The Netherlands and their acolytes also stress that these transfers of money will have to be accompanied by strict conditions imposed on the countries which will profit from it. They believe that Europe should have a say in how the countries benefiting from the recovery plan will spend the funds since most of this money will come from the common EU budget. They want, for example, for the Commission to be able to force these states to carry out certain reforms in order to consolidate their finances.

It's the return of the old debate that had already divided Europe during the debt crisis in the early 2010s, when the EU was accused of imposing a drastic austerity policy on Athens as part of the plan safety. Except that "it is the Netherlands which today plays the role that Germany had played at the time of the rescue plan for Greece," notes Alexandre Baradez.

This time, Brussels seems less inclined to please the rich countries of northern Europe. EU recognizes that aid will have to be tied up, but the recovery plan essentially calls on countries to present spending programs to them and to prove that the investments made are "advancing the European economy" as a whole, underlines the German newspaper Süddeutsche Zeitung. 

Subsidies, but for whom?

It is not only the "4 frugal" who cringe. Several Eastern European countries, gathered within the "Visegrad group", fear of picking up only the crumbs of the immense war chest gathered to revive the European economy.

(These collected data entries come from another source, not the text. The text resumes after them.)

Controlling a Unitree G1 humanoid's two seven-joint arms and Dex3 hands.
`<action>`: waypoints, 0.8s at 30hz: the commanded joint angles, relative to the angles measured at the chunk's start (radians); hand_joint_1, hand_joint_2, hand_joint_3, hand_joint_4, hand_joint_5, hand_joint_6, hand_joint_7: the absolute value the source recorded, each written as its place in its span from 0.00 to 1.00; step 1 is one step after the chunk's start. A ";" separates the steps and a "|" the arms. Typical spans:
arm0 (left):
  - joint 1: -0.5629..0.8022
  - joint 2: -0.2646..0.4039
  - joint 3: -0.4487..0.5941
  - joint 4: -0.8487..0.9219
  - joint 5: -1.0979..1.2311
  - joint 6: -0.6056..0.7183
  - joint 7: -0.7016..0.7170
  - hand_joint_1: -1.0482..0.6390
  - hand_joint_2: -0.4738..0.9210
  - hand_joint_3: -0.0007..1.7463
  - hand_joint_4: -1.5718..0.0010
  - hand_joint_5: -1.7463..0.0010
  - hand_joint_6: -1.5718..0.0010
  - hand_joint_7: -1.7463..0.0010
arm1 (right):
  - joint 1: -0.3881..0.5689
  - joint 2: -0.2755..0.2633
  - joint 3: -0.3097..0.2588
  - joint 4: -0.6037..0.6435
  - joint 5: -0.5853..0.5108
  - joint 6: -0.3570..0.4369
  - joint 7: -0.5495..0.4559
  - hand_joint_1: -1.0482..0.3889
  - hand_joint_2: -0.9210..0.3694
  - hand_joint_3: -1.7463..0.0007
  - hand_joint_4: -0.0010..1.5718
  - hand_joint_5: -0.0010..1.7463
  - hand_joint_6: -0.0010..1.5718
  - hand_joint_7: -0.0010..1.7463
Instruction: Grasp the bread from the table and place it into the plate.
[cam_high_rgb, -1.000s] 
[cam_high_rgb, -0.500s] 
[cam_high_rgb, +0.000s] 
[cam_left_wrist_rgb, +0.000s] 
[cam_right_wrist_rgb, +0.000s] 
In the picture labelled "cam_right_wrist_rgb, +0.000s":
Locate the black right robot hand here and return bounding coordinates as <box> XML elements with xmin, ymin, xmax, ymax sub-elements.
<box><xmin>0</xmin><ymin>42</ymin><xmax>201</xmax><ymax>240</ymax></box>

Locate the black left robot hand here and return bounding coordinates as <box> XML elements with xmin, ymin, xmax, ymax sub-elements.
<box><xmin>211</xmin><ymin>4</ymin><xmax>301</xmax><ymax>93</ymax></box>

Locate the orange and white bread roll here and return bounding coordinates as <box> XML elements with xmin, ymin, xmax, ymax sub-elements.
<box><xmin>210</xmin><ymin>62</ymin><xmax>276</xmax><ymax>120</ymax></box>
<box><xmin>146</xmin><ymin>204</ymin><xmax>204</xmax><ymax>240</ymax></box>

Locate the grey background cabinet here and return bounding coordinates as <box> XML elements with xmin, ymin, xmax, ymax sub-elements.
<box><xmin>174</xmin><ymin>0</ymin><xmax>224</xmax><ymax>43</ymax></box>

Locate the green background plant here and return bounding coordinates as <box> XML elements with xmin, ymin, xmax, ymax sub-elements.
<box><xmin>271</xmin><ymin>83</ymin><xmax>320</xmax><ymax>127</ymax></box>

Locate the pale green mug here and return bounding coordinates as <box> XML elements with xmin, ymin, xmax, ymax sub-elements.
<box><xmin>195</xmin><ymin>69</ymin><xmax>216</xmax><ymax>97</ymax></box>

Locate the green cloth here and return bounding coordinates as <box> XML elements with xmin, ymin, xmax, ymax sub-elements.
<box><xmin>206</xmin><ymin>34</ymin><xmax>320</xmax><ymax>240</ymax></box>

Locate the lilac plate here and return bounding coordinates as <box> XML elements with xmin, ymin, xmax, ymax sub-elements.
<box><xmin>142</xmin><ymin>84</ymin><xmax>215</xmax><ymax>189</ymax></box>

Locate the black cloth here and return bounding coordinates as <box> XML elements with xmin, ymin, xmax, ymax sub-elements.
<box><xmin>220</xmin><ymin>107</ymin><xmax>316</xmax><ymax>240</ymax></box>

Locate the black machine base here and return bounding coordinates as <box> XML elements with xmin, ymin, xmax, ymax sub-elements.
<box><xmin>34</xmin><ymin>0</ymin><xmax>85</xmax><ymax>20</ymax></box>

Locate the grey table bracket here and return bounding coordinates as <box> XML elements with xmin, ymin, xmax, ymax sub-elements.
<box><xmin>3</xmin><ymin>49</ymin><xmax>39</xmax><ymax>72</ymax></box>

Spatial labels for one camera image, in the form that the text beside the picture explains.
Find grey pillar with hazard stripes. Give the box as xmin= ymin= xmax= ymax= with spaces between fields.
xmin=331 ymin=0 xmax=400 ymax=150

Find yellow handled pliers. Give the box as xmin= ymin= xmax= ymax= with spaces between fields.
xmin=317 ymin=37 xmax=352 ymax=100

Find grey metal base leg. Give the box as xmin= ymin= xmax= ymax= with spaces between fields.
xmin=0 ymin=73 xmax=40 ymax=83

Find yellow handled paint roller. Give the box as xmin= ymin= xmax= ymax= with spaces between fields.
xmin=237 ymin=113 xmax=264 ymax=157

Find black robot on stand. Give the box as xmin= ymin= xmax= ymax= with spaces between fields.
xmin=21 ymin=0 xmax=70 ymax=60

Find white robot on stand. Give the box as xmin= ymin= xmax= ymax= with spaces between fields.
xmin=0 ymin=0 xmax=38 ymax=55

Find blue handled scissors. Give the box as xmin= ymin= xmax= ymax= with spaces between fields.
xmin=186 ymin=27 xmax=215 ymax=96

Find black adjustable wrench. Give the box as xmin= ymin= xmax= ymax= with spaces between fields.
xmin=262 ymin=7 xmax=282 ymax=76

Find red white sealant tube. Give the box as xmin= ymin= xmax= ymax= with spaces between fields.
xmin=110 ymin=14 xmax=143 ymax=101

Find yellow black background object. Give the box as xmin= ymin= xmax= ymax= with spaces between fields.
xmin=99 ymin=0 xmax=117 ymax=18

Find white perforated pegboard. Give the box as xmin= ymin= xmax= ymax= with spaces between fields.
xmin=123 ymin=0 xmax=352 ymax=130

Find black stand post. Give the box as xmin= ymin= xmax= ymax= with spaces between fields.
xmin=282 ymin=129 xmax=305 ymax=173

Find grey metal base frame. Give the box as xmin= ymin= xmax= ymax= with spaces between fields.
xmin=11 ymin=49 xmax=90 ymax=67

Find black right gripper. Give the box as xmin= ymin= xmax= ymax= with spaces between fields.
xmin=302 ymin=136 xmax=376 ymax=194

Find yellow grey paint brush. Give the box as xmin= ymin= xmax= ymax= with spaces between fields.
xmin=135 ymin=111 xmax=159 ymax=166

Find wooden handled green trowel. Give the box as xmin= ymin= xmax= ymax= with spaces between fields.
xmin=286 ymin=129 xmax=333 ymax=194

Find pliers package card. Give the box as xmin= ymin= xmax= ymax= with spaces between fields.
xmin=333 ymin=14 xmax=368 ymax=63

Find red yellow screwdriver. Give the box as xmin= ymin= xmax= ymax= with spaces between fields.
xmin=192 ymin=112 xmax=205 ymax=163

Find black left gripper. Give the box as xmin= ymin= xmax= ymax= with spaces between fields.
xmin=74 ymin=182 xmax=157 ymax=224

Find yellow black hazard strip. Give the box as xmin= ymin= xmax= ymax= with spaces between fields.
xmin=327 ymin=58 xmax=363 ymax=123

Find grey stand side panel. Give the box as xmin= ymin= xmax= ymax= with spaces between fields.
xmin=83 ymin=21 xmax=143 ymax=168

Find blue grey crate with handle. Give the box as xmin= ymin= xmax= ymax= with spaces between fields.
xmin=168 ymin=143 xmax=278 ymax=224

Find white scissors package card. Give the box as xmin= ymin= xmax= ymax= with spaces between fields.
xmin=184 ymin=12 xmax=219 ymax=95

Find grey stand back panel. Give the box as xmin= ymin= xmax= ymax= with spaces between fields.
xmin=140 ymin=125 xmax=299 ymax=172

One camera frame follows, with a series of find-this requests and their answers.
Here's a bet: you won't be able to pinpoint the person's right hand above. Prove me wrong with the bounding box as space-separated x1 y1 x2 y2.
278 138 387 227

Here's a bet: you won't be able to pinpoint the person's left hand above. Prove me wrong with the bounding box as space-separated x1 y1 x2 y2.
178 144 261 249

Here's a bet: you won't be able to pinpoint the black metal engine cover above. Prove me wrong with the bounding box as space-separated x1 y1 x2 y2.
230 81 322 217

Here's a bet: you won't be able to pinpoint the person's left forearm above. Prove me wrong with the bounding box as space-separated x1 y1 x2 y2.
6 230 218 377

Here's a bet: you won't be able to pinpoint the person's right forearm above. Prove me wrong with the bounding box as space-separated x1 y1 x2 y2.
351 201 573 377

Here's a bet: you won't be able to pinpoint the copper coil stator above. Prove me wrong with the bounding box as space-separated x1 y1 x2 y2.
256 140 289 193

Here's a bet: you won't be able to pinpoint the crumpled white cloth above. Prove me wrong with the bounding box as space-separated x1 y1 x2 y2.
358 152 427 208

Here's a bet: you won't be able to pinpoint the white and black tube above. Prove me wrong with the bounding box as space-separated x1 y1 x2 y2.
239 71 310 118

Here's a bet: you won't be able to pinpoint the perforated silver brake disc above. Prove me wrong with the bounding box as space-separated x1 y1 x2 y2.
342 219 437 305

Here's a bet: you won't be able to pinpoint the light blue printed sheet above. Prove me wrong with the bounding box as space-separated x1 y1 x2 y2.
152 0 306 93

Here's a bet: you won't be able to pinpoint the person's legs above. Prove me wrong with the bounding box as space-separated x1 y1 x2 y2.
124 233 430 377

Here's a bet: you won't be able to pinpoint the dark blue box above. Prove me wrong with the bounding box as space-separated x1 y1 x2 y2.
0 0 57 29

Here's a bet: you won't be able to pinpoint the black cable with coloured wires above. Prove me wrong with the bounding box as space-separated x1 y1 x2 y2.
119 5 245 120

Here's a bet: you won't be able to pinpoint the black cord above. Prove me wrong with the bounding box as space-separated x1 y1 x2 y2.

Hungary, Poland, Slovakia and the Czech Republic swallowed the wrong way when Angela Merkel and Emmanuel Macron specified who would benefit, as a priority, from European aid. The plan plans to pay Italy and Spain 172 billion euros and 140 billion euros respectively. 

They consider, in particular, that it is still a bit early to decide who are the main victims of the pandemic. "We think that the main criterion [to decide on the amount of aid per country, editor's note] should be the drop in GDP, and we will not be able to measure its magnitude until the beginning of next year", underlined Andrej Babiš , the Czech Prime Minister, at the occasion of a joint press conference with the countries of the "Visegrad group" in early June.

This call for patience seems hardly compatible with the urgency that there is, in the eyes of the promoters of the Franco-German plan, to release the funds. The chancellor has thus put pressure on her European colleagues so that the details of the aid program are finalized before the end of July so that national parliaments can ratify the text of the plan by the autumn. This calendar "would allow money to start transferring at the start of 2021, which may already seem late given the economic difficulties encountered by several European countries", underlines Alexandre Baradez.

It is not surprising, with all these disagreements, that this first summit does not lead to concrete decisions. "What is really important is that the most refractory countries make statements at the end of the meeting indicating that they are ready for concessions," notes Alexandre Baradez.

For this financial analyst, it would be a strong signal suggesting that a unanimous agreement is possible for this summer. And he considers it essential to set up European recovery as quickly as possible, because the continent's future is at stake in the great global competition. "When we look at what is happening in the United States, which is in the process of finalizing a recovery plan three times larger than ours, we cannot help but think that all the money mobilized by the Fed is not serves not only to save businesses, but also to give large groups the means to do their market internationally ", summarizes Alexandre Baradez. Clearly, he fears that if Europe does not quickly decide to come to the aid of its economy, Chinese or American companies will take the opportunity to buy European assets at a bargain price.